By examining the silencing effects of speech -- its power to overwhelm and intimidate the underfunded, underrepresentned, or disadvantaged voice -- Fiss sows how restrictions on hate speech can be defended in terms of the First Amendment, not despite it.
The introduction and first chapter of the book are particularly relevant to the discussions and recent events on free-association. There's a quick summary of First Amendment law that looks at the rationale for limiting certain kinds of speech ("fighting words", "clear and present danger") and highlights that the First Amendment's prohibition of laws abridging "the freedom of speech" implies "an organized and structured understanding of freedom, one that recognizes certain limits as to what should be included and excluded".
There are two contrasting views about the importance of, and justification for high levels of protection for, free speech:
- the "libertarian" view sees free speech as a protection of individual self-expression (currently best examplified by Rehnquist)
- the "democratic" view that it is a protection of popular sovereignity by providing the basis for collective self-determination
Fiss aligns solidly with the "democratic" view, which he describes as "endorsed all along the political spectrum, from Bork to Brennan")
Regulation of hate speech based of the theory it denigrates the value and worth of its victims and the groups to which they belong appears to be based in an equality interest (arising from the Fourteenth Amendment) that is apparently in tension with liberty interests of free speech. (He also discusses pornography, campaign finance, and government funding or the arts; in the interests of relevance and simplicity, I'll concentrate on the hate speech aspects.) Fiss, however, proposes a different view of the effect of hate speech as providing a direct and immediate threat to freedom by make it impossible for the disadavantaged groups to even participate in the discussion:
In this context, the classic remedy of more speech rings hollow. Those who are supposed to respond cannot.... Even when these victims speak, their words lack authority; it is as though they said nothing.
An extremely important point here is that while the state is a major threat to free speech, it is not the only one -- and also has the responsibility to foster free speech, and specifcally to ensure that that "the speech of the powerful not drown out or impair the speech of the less powerful."
This is particularly important when it comes to discussions related to collective self-governance. In these cases, the state needs to function as a parliamentarian, to ensure that all groups have a full and equal opportunity to participate in public debate.

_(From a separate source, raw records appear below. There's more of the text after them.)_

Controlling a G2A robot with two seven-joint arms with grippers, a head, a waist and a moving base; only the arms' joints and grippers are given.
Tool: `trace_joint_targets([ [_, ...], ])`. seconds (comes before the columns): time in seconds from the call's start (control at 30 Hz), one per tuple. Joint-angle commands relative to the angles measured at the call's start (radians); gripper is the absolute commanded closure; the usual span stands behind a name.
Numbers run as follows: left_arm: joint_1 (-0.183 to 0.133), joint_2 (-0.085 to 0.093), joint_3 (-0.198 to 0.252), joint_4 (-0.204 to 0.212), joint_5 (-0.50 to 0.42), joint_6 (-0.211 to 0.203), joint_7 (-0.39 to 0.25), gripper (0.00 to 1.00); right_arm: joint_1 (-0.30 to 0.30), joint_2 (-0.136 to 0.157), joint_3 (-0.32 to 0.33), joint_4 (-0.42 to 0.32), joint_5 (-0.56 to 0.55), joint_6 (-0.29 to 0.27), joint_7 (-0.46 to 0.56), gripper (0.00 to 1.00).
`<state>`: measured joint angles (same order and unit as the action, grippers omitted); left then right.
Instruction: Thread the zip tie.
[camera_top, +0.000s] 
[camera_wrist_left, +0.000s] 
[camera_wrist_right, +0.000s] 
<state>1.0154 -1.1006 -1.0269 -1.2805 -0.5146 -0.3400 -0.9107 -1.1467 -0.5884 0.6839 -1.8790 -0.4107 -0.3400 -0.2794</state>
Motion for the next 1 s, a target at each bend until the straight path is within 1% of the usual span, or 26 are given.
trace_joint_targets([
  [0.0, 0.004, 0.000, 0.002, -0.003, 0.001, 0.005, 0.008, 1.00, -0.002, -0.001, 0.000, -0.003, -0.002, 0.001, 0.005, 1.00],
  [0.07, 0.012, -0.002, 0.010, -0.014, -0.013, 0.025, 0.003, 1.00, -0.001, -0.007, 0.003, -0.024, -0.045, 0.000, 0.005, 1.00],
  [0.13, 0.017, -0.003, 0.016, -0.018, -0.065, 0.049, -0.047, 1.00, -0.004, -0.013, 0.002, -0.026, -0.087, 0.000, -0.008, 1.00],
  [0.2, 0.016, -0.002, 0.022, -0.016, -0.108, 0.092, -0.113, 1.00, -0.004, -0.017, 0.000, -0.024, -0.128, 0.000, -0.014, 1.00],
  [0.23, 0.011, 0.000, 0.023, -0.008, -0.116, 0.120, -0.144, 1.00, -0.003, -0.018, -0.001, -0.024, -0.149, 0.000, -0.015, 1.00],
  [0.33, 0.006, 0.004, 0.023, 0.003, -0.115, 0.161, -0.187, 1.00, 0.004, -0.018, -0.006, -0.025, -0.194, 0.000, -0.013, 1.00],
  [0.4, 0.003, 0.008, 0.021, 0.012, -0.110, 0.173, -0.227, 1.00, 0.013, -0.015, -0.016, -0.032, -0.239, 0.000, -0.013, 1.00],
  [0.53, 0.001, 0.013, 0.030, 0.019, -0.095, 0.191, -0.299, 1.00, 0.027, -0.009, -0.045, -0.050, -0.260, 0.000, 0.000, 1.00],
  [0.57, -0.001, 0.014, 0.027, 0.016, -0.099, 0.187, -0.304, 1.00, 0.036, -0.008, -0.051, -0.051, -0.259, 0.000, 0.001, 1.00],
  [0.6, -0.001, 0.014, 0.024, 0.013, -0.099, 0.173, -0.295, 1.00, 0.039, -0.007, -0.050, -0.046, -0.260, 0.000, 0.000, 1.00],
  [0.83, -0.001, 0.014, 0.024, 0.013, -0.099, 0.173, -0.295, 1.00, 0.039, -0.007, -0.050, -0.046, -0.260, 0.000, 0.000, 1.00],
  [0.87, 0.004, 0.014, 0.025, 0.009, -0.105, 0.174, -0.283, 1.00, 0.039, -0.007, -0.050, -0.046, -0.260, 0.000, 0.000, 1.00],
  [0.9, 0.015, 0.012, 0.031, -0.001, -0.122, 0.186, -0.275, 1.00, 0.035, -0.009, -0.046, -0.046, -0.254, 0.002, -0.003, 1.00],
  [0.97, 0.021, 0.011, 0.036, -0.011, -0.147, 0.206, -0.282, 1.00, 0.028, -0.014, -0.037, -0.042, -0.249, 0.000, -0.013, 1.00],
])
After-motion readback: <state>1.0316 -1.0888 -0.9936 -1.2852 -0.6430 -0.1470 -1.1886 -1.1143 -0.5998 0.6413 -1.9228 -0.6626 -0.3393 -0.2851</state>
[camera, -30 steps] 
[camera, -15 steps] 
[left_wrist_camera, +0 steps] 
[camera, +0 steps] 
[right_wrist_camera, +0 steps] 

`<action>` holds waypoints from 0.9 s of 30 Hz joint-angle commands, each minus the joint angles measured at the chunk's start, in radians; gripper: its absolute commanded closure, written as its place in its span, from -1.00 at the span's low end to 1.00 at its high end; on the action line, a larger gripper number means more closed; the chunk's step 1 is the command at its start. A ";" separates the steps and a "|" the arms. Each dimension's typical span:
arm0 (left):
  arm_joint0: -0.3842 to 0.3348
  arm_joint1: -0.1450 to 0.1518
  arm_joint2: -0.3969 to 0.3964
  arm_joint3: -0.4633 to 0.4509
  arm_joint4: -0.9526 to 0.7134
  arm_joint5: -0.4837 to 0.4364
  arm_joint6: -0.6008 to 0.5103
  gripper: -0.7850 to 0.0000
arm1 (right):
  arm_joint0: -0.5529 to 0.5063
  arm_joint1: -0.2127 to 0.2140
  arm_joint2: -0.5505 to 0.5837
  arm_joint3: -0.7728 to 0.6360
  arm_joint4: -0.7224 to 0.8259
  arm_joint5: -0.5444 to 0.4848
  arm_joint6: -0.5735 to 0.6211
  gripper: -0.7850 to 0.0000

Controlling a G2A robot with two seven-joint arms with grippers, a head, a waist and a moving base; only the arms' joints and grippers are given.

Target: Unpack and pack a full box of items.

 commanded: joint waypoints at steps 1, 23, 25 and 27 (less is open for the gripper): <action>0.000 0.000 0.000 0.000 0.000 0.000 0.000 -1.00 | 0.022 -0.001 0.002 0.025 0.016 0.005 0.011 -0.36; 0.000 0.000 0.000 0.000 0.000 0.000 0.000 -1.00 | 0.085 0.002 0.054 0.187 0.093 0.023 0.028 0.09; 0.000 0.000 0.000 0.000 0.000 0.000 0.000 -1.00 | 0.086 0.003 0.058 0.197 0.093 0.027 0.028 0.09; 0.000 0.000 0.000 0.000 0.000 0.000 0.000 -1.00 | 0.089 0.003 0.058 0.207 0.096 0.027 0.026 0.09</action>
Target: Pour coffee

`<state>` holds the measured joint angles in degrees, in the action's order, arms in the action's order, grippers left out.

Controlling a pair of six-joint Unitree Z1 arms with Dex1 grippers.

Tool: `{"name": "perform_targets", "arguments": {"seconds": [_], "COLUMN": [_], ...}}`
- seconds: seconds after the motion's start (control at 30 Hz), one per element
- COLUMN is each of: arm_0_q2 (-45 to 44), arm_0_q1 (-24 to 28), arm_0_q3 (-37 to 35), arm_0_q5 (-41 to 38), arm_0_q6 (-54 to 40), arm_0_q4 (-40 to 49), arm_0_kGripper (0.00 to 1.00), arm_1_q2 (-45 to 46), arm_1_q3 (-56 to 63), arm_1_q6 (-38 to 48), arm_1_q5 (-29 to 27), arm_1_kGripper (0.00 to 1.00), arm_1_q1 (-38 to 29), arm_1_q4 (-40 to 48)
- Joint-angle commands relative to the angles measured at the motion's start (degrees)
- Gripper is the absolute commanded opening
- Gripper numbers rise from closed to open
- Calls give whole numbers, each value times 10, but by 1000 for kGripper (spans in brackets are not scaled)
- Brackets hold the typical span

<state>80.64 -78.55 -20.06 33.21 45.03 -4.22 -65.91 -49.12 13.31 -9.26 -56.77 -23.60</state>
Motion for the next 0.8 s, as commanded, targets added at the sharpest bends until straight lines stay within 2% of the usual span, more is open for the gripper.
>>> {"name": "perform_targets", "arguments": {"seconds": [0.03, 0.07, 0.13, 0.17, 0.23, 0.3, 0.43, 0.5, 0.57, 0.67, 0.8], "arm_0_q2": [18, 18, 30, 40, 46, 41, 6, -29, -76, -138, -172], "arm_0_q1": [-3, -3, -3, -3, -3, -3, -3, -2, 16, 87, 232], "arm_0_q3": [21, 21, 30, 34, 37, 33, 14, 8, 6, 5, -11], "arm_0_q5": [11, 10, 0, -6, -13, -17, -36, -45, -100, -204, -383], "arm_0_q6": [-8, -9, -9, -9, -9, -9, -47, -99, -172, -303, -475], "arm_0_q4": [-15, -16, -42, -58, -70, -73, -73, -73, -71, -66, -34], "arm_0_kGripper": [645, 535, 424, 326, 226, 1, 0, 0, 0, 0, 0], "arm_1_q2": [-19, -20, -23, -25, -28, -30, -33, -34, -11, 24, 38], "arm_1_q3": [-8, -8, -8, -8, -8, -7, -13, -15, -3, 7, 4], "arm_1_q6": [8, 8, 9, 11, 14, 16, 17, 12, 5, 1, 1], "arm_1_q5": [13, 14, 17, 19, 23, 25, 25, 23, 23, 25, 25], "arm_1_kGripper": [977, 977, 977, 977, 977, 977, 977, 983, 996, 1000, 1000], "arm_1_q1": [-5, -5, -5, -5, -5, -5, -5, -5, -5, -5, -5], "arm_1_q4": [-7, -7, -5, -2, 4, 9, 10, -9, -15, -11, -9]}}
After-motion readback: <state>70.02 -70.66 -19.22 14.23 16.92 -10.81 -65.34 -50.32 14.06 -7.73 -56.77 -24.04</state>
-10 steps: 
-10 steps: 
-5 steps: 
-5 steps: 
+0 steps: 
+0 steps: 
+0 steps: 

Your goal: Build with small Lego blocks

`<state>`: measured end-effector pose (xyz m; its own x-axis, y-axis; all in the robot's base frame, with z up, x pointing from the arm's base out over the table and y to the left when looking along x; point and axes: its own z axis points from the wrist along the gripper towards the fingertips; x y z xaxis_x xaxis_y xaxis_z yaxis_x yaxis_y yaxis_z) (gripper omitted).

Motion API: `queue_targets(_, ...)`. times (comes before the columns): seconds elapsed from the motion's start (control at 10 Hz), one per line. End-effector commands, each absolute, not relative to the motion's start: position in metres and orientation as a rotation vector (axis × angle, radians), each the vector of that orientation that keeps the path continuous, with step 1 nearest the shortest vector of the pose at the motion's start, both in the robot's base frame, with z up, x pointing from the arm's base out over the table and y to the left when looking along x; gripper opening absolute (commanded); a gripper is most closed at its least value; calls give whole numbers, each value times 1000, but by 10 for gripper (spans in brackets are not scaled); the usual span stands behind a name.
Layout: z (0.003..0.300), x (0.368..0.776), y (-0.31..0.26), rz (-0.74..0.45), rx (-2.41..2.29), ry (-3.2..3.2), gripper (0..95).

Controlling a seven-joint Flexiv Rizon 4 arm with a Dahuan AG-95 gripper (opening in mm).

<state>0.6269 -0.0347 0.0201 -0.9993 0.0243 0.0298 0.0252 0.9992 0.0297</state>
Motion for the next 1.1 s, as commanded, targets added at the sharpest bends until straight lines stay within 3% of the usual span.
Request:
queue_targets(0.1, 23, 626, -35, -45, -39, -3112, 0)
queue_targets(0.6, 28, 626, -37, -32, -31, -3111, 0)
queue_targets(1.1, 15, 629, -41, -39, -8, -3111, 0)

Of course, this doesn't make problems go away; the state is an important potential threat to free speech, and as was pointed out in another thread regulations can be abused to silence dissent, there are different perspectives on just who are the powerful and less powerful, and there are still hard decisions. Still, I think as well as highlighting some of the differences in underlying philosophies here, it does provide an important framework for looking at everybody's free speech interests. More about the relation to civil discourse and free-association-specific topics in the reply ...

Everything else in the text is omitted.